When he was interviewed after the close call in Blacksburg, Ed Reed, one of the greatest DBs ever to play the game noted that the Hokies "played like their hair was on fire." It’s still one of the best compliments from an opposing player that I’ve ever heard.
I don’t know about you. But my hair still feels on fire from Saturday night.
Virginia Tech played with a confidence, composure, and passion that was reminiscent of that gutsy performance against the Hurricanes more than a decade before. This time we didn’t come up short, however. That is why, for me, the Ohio State victory outpaces by a mile that Miami game. If we had knocked off #1 Miami that year, that wouldn’t be the case.
Virginia Tech only had three penalties in the 2001 game against the Hurricanes. But Grant Noel threw five interceptions, and never was pulled from the game – I’m not kidding. It was painful to watch. Reed was one of his best receivers that day, unfortunately.
Five interceptions and we still almost beat the #1 team in the country – a team loaded to the gills with NFL talent. How in the hell does that happen? Well, how did we just beat Ohio State on the road in their season opener at home with three turnovers and ten penalties?!
I’m sure there are numerous factors that account for this shocking outcome. I won’t dwell on all the ones that I can think of. I’ll conclude with Captain Obvious that it was a "combination of things."
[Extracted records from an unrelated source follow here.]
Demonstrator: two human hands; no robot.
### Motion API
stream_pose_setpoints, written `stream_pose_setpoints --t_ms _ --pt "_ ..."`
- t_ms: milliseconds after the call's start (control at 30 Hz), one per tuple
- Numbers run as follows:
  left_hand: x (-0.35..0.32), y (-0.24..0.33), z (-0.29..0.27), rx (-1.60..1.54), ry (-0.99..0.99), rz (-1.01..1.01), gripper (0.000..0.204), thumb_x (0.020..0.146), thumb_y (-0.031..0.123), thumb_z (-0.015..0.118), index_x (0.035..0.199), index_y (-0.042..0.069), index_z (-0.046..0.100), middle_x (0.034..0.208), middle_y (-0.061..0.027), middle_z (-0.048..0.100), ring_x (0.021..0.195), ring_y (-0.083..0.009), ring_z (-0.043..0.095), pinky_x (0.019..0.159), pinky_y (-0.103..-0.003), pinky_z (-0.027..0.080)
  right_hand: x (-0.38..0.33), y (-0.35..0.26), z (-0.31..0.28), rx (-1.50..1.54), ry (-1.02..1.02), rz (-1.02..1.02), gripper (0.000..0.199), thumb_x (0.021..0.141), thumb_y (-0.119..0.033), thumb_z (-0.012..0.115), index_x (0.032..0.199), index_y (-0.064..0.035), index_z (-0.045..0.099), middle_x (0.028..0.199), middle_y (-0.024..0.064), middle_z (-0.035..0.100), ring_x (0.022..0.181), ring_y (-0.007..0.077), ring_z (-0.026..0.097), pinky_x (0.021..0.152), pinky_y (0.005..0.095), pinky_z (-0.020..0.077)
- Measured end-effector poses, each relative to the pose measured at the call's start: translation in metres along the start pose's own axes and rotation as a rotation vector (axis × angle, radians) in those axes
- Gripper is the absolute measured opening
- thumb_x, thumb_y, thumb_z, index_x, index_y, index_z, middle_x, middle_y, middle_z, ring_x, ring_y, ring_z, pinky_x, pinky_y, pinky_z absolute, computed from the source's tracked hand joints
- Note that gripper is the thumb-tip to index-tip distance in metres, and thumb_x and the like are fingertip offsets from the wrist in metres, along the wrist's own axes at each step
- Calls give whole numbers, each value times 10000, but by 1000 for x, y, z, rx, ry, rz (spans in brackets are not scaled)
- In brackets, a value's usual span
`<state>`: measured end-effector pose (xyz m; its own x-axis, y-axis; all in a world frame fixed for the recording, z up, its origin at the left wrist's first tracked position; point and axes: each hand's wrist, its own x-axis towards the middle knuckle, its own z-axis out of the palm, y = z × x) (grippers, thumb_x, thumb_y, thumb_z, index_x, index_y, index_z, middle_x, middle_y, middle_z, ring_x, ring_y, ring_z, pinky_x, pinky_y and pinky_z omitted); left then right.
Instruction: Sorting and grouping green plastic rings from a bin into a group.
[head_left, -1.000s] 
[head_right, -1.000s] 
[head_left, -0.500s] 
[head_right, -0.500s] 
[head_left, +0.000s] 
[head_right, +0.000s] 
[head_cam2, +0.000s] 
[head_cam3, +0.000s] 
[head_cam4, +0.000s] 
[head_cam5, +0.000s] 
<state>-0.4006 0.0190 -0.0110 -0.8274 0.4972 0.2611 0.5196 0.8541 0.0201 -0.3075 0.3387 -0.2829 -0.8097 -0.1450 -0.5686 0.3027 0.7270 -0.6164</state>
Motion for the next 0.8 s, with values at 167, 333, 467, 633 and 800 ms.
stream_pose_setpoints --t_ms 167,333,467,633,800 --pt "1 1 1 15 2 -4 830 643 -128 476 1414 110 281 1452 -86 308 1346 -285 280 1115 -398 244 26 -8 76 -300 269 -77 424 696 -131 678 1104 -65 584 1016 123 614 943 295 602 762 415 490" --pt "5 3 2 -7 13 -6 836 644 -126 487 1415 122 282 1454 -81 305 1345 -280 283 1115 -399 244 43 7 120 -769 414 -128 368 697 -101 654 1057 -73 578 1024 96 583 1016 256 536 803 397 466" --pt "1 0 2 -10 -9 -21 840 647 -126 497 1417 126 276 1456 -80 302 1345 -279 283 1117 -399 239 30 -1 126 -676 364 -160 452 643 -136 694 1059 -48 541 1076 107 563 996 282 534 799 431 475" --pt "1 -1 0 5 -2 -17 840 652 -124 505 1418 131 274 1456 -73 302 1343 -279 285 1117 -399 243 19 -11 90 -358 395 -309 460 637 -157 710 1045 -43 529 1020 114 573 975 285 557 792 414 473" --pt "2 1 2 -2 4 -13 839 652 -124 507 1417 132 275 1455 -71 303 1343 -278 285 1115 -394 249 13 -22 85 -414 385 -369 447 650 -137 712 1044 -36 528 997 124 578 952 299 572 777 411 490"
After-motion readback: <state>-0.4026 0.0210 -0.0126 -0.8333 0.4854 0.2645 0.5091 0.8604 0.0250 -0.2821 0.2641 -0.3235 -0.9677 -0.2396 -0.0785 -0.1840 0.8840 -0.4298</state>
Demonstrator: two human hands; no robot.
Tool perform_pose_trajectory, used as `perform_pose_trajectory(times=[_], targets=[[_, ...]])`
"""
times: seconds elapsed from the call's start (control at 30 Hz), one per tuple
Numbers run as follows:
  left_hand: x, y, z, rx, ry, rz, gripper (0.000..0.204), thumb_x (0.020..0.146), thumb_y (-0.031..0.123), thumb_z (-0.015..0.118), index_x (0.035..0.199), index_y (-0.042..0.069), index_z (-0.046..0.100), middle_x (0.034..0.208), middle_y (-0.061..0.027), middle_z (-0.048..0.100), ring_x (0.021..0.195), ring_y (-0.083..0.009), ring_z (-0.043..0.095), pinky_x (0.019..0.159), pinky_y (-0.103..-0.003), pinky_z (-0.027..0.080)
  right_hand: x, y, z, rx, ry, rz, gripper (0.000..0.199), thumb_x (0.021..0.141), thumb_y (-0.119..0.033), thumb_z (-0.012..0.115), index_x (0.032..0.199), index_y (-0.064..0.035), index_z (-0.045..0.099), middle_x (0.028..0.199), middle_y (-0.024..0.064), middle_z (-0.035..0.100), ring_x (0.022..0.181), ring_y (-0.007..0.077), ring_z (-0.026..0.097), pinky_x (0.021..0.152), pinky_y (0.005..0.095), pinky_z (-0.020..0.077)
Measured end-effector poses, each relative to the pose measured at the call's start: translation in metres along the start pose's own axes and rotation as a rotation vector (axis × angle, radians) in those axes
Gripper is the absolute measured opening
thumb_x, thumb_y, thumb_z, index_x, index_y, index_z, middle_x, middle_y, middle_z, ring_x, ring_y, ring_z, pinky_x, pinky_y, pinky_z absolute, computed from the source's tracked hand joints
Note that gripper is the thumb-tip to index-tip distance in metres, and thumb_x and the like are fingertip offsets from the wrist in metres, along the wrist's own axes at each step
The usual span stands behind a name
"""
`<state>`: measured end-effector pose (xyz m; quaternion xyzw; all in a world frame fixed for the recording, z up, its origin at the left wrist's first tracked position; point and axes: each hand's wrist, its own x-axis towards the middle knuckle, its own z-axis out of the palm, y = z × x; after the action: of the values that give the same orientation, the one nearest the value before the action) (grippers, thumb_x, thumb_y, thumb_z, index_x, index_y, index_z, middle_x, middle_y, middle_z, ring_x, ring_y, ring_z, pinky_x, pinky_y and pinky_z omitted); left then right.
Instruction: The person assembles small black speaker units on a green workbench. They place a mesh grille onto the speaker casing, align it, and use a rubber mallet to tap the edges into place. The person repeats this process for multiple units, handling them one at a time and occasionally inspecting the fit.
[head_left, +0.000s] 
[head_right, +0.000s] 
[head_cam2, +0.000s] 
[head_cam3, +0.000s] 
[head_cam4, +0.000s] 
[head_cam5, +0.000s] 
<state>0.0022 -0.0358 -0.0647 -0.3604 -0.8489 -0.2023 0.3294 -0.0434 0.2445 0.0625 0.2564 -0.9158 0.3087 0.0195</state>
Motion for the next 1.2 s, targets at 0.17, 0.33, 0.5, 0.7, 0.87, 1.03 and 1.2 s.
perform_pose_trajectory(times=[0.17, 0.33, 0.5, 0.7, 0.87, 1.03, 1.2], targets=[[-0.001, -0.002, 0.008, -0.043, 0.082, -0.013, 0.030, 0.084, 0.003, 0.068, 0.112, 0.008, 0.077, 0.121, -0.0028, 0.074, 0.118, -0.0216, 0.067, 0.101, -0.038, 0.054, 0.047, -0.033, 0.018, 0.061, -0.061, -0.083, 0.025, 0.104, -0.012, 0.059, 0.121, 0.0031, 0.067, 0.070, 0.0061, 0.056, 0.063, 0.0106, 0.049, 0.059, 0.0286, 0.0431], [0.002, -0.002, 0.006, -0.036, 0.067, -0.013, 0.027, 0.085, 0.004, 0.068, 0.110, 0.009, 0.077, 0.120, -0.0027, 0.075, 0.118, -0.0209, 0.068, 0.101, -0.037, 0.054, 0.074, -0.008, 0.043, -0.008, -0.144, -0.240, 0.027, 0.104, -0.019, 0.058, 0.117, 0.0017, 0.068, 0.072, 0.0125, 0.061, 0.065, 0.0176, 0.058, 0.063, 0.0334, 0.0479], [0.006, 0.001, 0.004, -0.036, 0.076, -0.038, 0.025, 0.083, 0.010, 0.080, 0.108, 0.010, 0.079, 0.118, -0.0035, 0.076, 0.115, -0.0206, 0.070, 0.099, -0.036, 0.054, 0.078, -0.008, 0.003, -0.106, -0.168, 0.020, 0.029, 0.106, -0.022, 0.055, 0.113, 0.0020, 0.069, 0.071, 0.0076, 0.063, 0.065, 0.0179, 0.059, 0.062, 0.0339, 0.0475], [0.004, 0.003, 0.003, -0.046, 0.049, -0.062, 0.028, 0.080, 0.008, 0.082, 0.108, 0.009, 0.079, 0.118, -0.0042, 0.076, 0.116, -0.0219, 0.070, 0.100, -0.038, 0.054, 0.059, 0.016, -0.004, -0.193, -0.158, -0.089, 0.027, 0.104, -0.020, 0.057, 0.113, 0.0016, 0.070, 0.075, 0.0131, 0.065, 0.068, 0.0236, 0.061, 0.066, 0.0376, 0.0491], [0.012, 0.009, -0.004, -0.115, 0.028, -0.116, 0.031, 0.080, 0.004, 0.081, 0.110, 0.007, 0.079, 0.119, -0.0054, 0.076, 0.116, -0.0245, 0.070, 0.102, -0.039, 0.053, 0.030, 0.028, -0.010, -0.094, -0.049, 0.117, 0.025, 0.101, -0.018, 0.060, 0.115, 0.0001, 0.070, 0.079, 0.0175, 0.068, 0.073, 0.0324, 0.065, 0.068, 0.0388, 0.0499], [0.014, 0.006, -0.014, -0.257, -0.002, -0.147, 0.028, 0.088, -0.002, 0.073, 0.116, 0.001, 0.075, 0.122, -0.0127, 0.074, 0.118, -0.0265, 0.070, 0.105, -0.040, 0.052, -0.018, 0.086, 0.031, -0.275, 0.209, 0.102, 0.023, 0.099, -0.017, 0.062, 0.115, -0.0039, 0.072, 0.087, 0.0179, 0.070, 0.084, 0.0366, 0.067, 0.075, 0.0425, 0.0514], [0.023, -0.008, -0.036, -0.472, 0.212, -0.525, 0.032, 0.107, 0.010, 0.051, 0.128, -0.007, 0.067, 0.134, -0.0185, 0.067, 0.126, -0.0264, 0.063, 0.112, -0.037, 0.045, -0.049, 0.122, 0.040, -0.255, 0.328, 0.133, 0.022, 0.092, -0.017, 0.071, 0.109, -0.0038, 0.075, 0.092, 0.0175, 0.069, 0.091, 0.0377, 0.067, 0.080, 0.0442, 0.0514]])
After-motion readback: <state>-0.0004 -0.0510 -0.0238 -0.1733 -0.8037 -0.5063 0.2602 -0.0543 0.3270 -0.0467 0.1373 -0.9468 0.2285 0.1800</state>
However, if I were pressed to sum it all up as tersely as possible, I’d say bottom line: We wanted this game a lot more than Ohio State did. Our coaches coached this way; our players played this way; our fans "fanned" this way. We were not going to let turnovers and penalties hold us down. We were desperate for a win like this. When Hokies truly get desperate, and completely sick and tired of losing big games against elite programs, this is precisely what we are capable of doing.
Call it the hair on fire factor.
The problem is that players, coaches, and fans can’t just whip up this sort of frenzy whenever we choose. In a certain respect, it just happens, when the circumstances are right and we are receptive to the fire.
To clarify: I’m not suggesting that leaving absolutely everything you have on the field (or in the stands, or in front of the TV) is not up to you. The hair on fire mode, though, is a notch above this. When a team is in this mode, it always "moves on to the next play," as Michael Brewer so elegantly put it when pressed to describe how he kept ticking after his miscues and the big hits he took.
There is no other option, when there is fire coming off your noggin.
You move on, whether it’s a touchdown or an interception or a terrible penalty: you move on. Until there is no more moving on to do, for that game. No single mistake or misstep is allowed to quell the focus and effort. Nor is a huge touchdown.
That’s why Bucky Hodges will be exercising solo with Beamer very early this week after his doodle dance in the end zone in the 4th quarter. It’s not so much that he celebrated a bit too much, as it is that for a moment his mental discipline threatened to flag. That stuff is like a contagion. As Barney Fife used to say, you have to "nip it in the bud."
The challenge now for this team is to move on to the next game. East Carolina’s program may not be as sexy as Ohio State’s. But what if they come into Lane with their hair on fire? We better be ready to douse it, one play at a time.
Sometimes you not only can fight fire with fire, you must. Let’s hope this is a hair on fire season.